The listing below holds a line with "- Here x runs" and a later line with "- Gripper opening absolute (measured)". Write out those two lines and every line between them, exactly, and nothing else.

◆ ◆ ◆

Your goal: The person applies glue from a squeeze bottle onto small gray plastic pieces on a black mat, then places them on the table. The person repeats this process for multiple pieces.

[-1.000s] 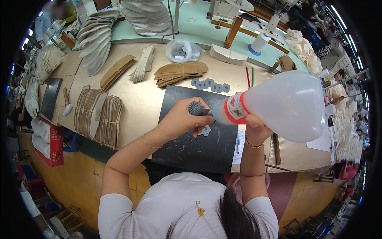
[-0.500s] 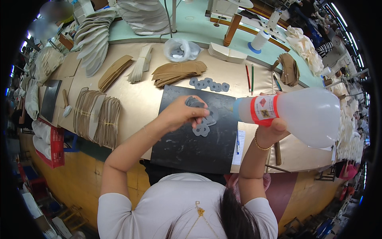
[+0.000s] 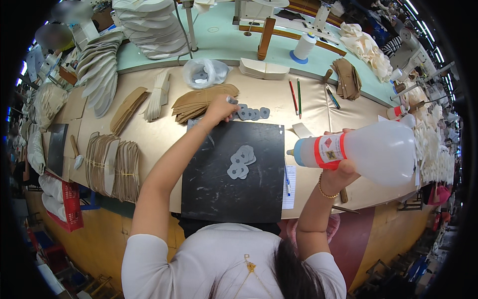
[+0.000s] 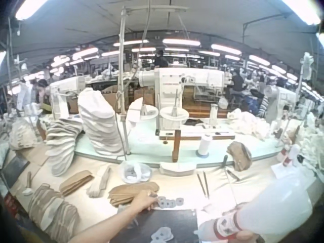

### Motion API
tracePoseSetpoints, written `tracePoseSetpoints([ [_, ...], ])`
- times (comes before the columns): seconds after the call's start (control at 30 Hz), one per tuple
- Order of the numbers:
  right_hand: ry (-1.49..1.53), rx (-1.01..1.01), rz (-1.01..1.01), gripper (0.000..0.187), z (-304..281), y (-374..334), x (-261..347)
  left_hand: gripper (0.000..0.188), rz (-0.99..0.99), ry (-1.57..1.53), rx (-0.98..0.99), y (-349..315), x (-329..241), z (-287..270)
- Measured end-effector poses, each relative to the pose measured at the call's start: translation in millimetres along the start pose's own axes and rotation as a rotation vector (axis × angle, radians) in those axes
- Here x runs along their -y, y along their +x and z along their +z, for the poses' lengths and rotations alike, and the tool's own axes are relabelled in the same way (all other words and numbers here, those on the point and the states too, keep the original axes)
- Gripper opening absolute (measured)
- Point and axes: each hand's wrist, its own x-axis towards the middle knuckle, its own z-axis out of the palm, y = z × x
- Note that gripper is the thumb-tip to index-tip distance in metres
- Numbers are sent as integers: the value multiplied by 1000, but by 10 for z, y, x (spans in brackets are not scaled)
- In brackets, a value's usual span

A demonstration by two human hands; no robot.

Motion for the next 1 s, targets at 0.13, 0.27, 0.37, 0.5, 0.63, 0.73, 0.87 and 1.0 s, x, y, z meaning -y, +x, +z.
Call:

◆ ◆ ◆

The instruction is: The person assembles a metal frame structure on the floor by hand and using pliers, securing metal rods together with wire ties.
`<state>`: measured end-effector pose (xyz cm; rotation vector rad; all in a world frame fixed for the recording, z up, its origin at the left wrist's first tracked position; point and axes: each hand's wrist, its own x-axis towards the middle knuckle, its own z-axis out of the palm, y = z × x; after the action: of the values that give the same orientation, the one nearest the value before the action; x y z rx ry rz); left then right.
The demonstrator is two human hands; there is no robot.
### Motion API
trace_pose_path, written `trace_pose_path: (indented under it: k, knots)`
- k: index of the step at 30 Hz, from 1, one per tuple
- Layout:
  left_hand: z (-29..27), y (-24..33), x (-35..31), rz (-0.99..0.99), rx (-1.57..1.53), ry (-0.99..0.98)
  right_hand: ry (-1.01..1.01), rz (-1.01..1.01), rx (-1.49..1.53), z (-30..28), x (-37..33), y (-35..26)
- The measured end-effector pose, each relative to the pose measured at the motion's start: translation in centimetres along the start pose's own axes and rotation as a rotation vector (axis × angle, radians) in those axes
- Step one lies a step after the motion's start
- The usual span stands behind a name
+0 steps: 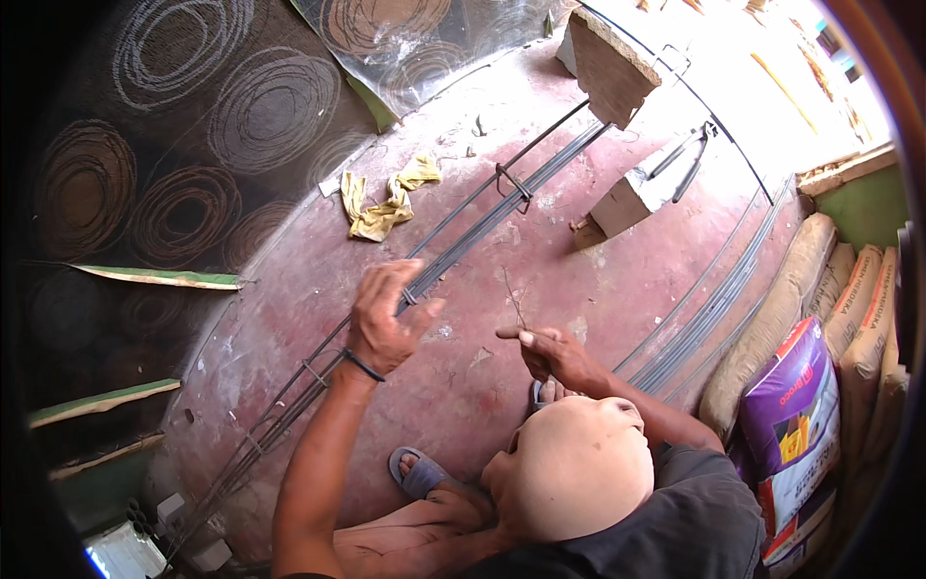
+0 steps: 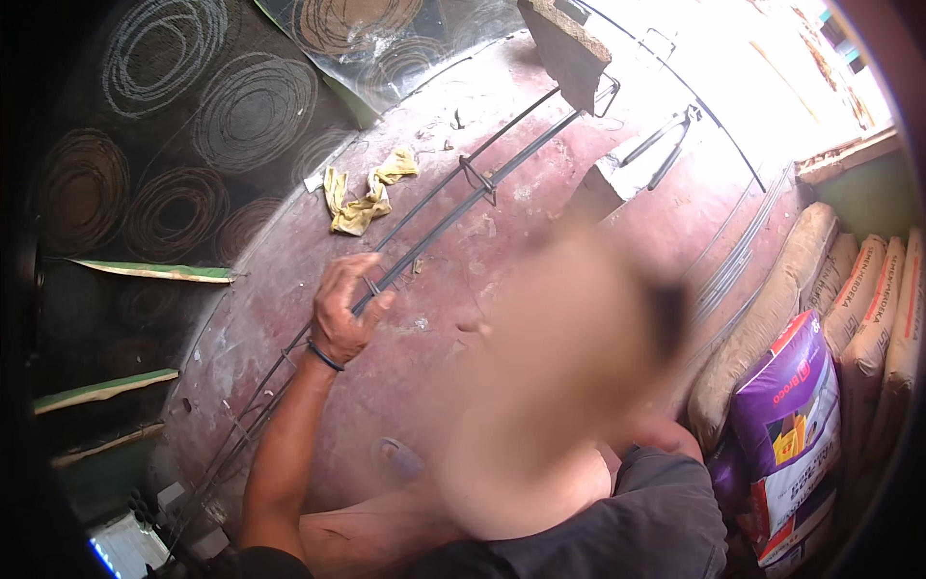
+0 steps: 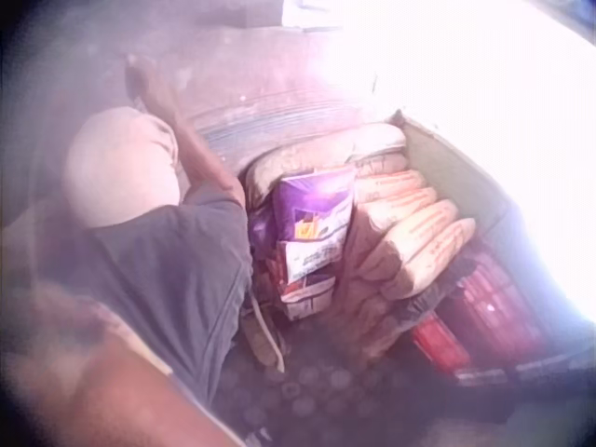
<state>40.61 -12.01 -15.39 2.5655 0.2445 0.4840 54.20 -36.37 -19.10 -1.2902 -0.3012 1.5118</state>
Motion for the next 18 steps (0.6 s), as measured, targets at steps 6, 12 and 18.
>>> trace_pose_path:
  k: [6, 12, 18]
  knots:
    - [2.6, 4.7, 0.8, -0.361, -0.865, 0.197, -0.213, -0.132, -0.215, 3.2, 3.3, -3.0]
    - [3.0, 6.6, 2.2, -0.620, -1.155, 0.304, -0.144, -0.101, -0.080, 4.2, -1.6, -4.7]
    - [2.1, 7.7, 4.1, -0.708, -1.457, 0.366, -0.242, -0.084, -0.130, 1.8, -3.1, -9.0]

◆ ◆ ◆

Reply to the task:
- Here x runs along their -y, y along their +x and z along their +z, for the poses' lengths and rotations alike, and the tool's own axes are relabelled in the same way (all other words and numbers here, those on the point and the states too, keep the original axes)
- Gripper opening absolute (measured)

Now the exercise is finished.